**Exercise directions:** A faithful, complete copy of the entries is the sole expected answer.

-=-=-=-=-

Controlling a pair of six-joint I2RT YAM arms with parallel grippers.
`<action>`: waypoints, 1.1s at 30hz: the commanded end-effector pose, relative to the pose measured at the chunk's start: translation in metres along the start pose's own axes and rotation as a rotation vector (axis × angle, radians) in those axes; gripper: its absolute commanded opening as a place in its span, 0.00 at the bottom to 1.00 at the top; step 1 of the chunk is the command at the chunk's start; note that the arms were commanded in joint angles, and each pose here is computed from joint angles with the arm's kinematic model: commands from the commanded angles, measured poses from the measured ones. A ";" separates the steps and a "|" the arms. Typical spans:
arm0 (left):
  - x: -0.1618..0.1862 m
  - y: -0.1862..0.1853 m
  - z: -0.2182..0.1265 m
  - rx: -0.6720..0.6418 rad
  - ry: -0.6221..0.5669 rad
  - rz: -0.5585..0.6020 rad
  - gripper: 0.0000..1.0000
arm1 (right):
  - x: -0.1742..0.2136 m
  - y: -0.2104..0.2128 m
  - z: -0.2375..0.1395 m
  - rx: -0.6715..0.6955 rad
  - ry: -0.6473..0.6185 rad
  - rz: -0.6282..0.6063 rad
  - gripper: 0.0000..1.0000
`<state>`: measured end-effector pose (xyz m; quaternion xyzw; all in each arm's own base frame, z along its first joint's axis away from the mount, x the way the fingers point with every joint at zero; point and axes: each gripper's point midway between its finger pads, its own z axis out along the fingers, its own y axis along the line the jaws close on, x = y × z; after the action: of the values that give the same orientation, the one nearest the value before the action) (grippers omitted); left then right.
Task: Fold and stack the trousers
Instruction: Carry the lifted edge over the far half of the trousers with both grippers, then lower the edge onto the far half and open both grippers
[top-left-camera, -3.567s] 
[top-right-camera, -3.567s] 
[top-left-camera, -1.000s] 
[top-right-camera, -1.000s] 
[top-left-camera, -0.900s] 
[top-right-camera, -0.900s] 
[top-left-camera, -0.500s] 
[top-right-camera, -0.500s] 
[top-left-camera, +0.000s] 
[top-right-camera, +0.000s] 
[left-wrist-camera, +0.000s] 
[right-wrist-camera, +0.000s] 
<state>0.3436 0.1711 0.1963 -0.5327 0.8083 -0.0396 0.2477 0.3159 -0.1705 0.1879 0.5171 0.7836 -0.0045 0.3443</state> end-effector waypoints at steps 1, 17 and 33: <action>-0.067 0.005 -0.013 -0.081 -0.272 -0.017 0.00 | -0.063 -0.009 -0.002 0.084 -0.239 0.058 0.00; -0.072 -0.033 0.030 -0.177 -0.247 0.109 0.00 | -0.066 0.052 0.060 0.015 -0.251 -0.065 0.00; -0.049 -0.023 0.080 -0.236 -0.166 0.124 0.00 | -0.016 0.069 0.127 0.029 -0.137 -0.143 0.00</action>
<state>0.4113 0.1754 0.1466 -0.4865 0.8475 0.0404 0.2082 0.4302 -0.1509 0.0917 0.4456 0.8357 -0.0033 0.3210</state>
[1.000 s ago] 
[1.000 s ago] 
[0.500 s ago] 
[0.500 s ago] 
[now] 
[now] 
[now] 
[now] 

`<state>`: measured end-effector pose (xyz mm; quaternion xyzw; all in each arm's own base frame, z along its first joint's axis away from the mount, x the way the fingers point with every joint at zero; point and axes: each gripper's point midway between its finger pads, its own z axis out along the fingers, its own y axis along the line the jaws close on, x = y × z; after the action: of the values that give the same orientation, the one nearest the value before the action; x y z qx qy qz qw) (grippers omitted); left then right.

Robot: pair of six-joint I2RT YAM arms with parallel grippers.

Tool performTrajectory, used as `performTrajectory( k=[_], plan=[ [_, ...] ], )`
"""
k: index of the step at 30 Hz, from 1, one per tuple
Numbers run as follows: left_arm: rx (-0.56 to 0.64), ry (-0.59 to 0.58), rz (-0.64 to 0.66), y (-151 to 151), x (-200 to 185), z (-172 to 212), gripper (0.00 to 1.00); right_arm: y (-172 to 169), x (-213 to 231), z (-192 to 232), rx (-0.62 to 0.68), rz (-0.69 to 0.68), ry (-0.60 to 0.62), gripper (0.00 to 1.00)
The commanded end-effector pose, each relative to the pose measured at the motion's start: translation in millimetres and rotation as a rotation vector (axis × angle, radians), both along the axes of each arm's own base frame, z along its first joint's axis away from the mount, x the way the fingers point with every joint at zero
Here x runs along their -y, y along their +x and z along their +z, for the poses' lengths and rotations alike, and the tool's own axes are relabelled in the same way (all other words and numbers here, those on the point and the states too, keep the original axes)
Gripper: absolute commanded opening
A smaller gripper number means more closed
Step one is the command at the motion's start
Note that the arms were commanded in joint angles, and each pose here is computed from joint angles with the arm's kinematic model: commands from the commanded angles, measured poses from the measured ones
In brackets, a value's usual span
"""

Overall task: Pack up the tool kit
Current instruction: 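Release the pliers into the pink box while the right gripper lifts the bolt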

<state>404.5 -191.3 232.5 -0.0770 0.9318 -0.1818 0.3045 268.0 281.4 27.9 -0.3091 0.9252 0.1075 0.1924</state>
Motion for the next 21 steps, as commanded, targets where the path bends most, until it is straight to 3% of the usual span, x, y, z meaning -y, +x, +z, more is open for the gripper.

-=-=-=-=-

**Solution to the exercise:**
Controlling a pair of six-joint I2RT YAM arms with parallel grippers.
`<action>`: waypoints, 1.1s at 30hz: the commanded end-effector pose, relative to the pose measured at the chunk's start: translation in metres along the start pose's own axes and rotation as a rotation vector (axis × angle, radians) in those axes; gripper: its absolute commanded opening as a place in its span, 0.00 at the bottom to 1.00 at the top; step 1 of the chunk is the command at the chunk's start; note that the arms were commanded in joint angles, and each pose here is computed from joint angles with the arm's kinematic model: commands from the commanded angles, measured poses from the measured ones. A ";" separates the steps and a "|" the arms. Typical spans:
arm0 (left):
  - x: -0.1618..0.1862 m
  - y: -0.1862..0.1853 m
  - z: -0.2182..0.1265 m
  - rx: -0.6720..0.6418 rad
  - ry: -0.6221..0.5669 rad
  - rz: -0.5585..0.6020 rad
  - gripper: 0.0000..1.0000
arm1 (right):
  - x: -0.1742..0.2136 m
  - y: -0.2104..0.2128 m
  - z: -0.2375..0.1395 m
  - rx: -0.6715..0.6955 rad
  - ry: -0.6473..0.6185 rad
  - rz: -0.6282..0.6063 rad
  - gripper: 0.0000..1.0000
`<state>`: measured end-effector pose (xyz m; quaternion xyzw; all in each arm's own base frame, z along its first joint's axis away from the mount, x the way the fingers point with every joint at zero; point and axes: each gripper's point midway between its finger pads, its own z axis out along the fingers, its own y axis along the line the jaws close on, x = y × z; after the action: of the values that give the same orientation, the one nearest the value before the action) (grippers omitted); left then right.
Task: Fold and stack the trousers
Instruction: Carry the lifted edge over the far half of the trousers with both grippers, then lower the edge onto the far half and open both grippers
[top-left-camera, -3.567s] 
[top-right-camera, -3.567s] 
[top-left-camera, -1.000s] 
[top-right-camera, -1.000s] 
[top-left-camera, -0.900s] 
[top-right-camera, -0.900s] 
[top-left-camera, -0.500s] 
[top-right-camera, -0.500s] 
[top-left-camera, +0.000s] 
[top-right-camera, +0.000s] 
[left-wrist-camera, +0.000s] 
[right-wrist-camera, +0.000s] 
<state>0.3436 0.1711 0.1963 -0.5327 0.8083 -0.0396 0.2477 0.3159 -0.1705 0.1879 0.5171 0.7836 -0.0045 0.3443</state> end-effector waypoints at steps 1, 17 and 33: <action>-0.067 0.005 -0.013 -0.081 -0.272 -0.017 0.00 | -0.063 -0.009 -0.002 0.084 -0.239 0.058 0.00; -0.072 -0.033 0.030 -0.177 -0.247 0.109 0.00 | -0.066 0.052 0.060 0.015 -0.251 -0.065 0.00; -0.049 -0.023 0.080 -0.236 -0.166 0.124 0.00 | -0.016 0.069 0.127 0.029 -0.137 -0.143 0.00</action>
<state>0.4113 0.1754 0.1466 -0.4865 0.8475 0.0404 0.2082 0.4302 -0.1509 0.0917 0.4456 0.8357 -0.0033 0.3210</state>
[1.000 s ago] 
[1.000 s ago] 
[0.500 s ago] 
[0.500 s ago] 
[now] 
[now] 
[now] 
[now] 

`<state>`: measured end-effector pose (xyz mm; quaternion xyzw; all in each arm's own base frame, z along its first joint's axis away from the mount, x the way the fingers point with every joint at zero; point and axes: each gripper's point midway between its finger pads, its own z axis out along the fingers, its own y axis along the line the jaws close on, x = y × z; after the action: of the values that give the same orientation, the one nearest the value before the action; x y z qx qy qz qw) (grippers omitted); left then right.

Robot: pair of six-joint I2RT YAM arms with parallel grippers.

Tool performTrajectory, used as `performTrajectory( k=[_], plan=[ [_, ...] ], )`
"""
k: index of the step at 30 Hz, from 1, one per tuple
Numbers run as follows: left_arm: rx (-0.56 to 0.64), ry (-0.59 to 0.58), rz (-0.64 to 0.66), y (-151 to 151), x (-200 to 185), z (-172 to 212), gripper (0.00 to 1.00); right_arm: y (-172 to 169), x (-213 to 231), z (-192 to 232), rx (-0.62 to 0.68), rz (-0.69 to 0.68), ry (-0.60 to 0.62), gripper (0.00 to 1.00)
The commanded end-effector pose, each relative to the pose measured at the motion's start: translation in millimetres and rotation as a rotation vector (axis × angle, radians), both along the axes of each arm's own base frame, z along its first joint's axis away from the mount, x the way the fingers point with every joint at zero
Here x runs along their -y, y along their +x and z along their +z, for the poses' lengths and rotations alike, and the tool's own axes are relabelled in the same way (all other words and numbers here, those on the point and the states too, keep the original axes)
Gripper: absolute commanded opening
A smaller gripper number means more closed
Step one is the command at the motion's start
Note that the arms were commanded in joint angles, and each pose here is computed from joint angles with the arm's kinematic model: commands from the commanded angles, measured poses from the measured ones
In brackets, a value's usual span
"""

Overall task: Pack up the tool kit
Current instruction: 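Release the pliers into the pink box while the right gripper lifts the bolt
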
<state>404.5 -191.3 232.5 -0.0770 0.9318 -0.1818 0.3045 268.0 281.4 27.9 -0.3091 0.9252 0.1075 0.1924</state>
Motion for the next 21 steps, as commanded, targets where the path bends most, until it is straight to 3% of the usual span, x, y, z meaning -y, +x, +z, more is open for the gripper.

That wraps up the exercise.